In [1]:
import nd
import xarray as xr
import matplotlib.pyplot as plt
import numpy as np
import calendar
In [2]:
plt.rcParams['figure.figsize'] = (12, 8)

Reading data

For this example we are using a subset of the GHRSST sea surface temperature data set (https://www.ghrsst.org/ghrsst-data-services/products/).

The provided subset contains the monthly mean temperature in the region of the gulf stream for the year 2019.

We can read the NetCDF file using xarray and convert the temperature to degrees Celsius:

In [3]:
ds = xr.open_dataset('ghrsst_gulf_2019.nc')
sst_celsius = ds['analysed_sst'] - 273.15

We can create a simple visualization of the data for January using built-in plotting methods in xarray:

In [4]:
sst_celsius.isel(time=0).plot(cmap='plasma', vmin=-10, vmax=30);
In [5]:
mask = ~sst_celsius.isnull().all('time')

Visualization

We will now be looking at more advanced visualization methods using the nd library. In this example, we are going to create a video from the time series data.

In [6]:
mask = (ds['mask'] != 2).any('time')
sst_celsius.nd.to_video('sst.gif', fps=6, fontcolor=(255, 255, 255), cmap='plasma', mask=mask, width=600)

Classification

We will now demonstrate how to use scikit-learn classifiers with xarray data sets, with the help of an nd.classify.Classifier.
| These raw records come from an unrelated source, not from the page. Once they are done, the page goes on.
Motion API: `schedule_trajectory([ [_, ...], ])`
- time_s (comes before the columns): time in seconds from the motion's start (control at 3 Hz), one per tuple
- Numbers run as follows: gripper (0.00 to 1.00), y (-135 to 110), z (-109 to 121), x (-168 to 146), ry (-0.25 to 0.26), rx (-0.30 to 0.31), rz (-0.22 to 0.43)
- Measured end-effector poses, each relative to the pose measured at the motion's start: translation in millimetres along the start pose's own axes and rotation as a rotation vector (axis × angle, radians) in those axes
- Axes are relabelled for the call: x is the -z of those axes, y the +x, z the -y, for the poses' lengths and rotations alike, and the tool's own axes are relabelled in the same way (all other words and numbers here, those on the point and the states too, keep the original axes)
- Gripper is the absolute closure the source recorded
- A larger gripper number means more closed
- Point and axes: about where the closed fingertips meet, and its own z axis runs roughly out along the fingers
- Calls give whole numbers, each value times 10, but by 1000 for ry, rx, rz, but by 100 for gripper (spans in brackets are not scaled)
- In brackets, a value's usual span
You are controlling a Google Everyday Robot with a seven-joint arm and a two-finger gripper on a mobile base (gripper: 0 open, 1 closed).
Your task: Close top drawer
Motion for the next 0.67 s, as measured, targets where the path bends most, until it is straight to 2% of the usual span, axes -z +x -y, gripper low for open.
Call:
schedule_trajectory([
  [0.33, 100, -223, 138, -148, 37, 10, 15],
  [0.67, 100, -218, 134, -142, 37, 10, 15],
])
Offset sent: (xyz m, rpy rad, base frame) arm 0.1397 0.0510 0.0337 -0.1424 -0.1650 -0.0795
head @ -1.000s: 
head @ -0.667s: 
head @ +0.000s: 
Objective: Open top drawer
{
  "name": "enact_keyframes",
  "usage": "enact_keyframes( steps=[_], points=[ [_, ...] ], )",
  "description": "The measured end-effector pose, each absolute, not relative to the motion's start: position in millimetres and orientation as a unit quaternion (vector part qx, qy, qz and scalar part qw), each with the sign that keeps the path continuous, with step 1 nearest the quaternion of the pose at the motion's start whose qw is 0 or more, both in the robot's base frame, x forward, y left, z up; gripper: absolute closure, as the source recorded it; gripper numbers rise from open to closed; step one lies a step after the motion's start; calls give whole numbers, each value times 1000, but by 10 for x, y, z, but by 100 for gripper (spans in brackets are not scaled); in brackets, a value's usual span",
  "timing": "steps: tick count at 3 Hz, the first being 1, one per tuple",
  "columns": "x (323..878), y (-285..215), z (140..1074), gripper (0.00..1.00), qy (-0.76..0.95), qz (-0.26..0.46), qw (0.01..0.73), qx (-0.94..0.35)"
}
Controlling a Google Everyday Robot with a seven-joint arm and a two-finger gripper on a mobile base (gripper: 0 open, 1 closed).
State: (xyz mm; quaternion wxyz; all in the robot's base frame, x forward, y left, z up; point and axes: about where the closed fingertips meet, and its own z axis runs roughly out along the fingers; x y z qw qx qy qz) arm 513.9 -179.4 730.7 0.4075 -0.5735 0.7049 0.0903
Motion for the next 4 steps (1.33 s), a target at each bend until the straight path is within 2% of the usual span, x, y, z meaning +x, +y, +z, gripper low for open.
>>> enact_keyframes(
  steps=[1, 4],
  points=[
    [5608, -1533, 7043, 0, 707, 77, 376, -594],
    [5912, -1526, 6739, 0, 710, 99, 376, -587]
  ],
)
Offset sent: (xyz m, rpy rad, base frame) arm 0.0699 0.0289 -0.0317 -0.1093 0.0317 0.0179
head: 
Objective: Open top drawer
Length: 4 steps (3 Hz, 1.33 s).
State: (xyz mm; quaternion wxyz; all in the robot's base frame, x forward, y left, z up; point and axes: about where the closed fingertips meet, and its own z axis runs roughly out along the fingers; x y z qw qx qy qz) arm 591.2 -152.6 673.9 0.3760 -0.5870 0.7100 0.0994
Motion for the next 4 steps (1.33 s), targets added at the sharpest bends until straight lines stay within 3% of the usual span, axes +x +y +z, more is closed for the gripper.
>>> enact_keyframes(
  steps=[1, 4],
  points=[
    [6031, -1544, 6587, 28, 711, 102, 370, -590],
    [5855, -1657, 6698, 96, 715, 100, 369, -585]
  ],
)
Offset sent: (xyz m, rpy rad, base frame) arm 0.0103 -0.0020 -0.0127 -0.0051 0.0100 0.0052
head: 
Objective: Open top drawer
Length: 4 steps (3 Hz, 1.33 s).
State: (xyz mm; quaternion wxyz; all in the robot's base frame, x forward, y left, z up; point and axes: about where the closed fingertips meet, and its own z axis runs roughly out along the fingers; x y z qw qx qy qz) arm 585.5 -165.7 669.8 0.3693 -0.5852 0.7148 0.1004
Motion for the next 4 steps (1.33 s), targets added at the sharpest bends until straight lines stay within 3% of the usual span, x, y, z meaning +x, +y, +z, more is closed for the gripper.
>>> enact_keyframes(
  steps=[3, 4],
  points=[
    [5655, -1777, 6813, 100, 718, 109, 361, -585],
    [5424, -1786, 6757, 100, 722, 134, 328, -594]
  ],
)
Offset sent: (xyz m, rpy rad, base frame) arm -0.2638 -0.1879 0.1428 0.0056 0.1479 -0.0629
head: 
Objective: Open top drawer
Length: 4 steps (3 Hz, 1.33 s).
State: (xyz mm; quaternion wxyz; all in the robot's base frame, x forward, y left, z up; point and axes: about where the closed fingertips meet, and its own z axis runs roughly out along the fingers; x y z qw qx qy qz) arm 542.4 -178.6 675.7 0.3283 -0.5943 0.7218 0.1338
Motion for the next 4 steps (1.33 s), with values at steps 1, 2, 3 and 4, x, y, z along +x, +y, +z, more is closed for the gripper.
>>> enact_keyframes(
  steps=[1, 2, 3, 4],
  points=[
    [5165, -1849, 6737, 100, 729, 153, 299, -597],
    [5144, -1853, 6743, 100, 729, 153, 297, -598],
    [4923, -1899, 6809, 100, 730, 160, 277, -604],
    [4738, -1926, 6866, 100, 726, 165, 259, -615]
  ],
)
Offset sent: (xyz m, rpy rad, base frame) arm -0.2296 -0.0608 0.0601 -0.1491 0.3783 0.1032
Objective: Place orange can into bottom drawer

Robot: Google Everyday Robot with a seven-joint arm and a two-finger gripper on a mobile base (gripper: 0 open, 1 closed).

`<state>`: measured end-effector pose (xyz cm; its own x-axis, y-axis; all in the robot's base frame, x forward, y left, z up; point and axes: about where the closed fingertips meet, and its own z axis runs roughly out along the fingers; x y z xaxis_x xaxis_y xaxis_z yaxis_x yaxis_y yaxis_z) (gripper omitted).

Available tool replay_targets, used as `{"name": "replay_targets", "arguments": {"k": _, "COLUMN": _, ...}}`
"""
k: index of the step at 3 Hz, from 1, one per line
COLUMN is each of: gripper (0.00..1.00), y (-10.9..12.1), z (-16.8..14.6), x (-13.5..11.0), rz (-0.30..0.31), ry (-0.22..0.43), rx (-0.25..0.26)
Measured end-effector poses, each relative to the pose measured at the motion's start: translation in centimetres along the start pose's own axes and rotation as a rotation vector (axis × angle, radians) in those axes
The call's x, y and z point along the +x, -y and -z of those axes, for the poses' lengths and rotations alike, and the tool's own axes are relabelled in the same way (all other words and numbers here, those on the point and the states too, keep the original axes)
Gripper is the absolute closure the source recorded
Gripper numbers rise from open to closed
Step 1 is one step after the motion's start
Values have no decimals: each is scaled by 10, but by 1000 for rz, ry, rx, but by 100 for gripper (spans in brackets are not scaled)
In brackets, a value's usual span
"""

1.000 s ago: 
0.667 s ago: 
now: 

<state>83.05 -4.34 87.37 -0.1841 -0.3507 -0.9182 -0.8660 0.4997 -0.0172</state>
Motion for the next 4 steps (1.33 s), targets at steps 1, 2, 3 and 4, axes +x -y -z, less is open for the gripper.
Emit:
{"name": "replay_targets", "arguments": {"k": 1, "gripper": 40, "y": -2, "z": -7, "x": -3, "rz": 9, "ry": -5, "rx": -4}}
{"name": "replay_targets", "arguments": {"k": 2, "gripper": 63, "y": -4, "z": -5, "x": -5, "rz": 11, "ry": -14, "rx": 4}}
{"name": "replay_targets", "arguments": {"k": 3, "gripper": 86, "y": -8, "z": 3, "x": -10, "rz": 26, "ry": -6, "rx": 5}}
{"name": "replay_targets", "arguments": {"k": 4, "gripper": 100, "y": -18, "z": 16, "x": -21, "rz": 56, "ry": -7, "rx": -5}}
As we have no labels for our data, we are going to do a simple clustering using KMeans.

In [7]:
from sklearn.cluster import KMeans
import nd.classify

As we want the clustering to be time invariant we need to specify that 'time' is a feature dimension. This means that the full time series will be used to derive the clusters, rather than considering each time step individually.

In [8]:
clf = nd.classify.Classifier(
    KMeans(n_clusters=3),
    feature_dims=['time']
)
In [9]:
clf = clf.fit(sst_celsius)
In [10]:
pred = clf.predict(sst_celsius).transpose('y', 'x')

We can visualize the clustering result by color coding the cluster labels:

In [11]:
im = pred.nd.to_rgb(cmap='cool', mask=~pred.isnull())
plt.imshow(im);

Reprojection

The library makes it easy to reproject an entire xarray data set to a new coordinate reference system. rasterio is used in the backend.

In [12]:
ds_proj = ds.nd.reproject(src_crs='epsg:4326', dst_crs='epsg:2163')

The following shows a slice of the original data (in EPSG:4326) alongside the reprojected data set (EPSG:2163).

In [13]:
fig, ax = plt.subplots(1, 2, figsize=(20, 8))
ds['analysed_sst'].isel(time=0).plot(ax=ax[0])
ax[0].set_title('EPSG:4326')
ds_proj['analysed_sst'].isel(time=0).plot(ax=ax[1])
ax[1].set_title('EPSG:2163');

Mapping pixelwise operations

We will now demonstrate how to apply a pixelwise function over an entire dataset using the apply method provided by nd.

In this example, we use np.argmax() to find the hottest month at each pixel.

In [14]:
hottest = sst_celsius.nd.apply(np.argmax, signature='(time)->()')
In [15]:
plt.figure(figsize=(16, 8))
plt.imshow(hottest.where(mask), cmap=plt.cm.get_cmap('gist_ncar', 12), vmin=-.5, vmax=11.5)
months = np.arange(12)
month_names = map(calendar.month_name.__getitem__, months + 1)
cbar = plt.colorbar(ticks=months)
cbar.ax.set_yticklabels(month_names);

While this example is quite trivial and could be solved without using nd.apply, the method is very flexible and can efficiently map functions of any signature over arbitrary dimensions.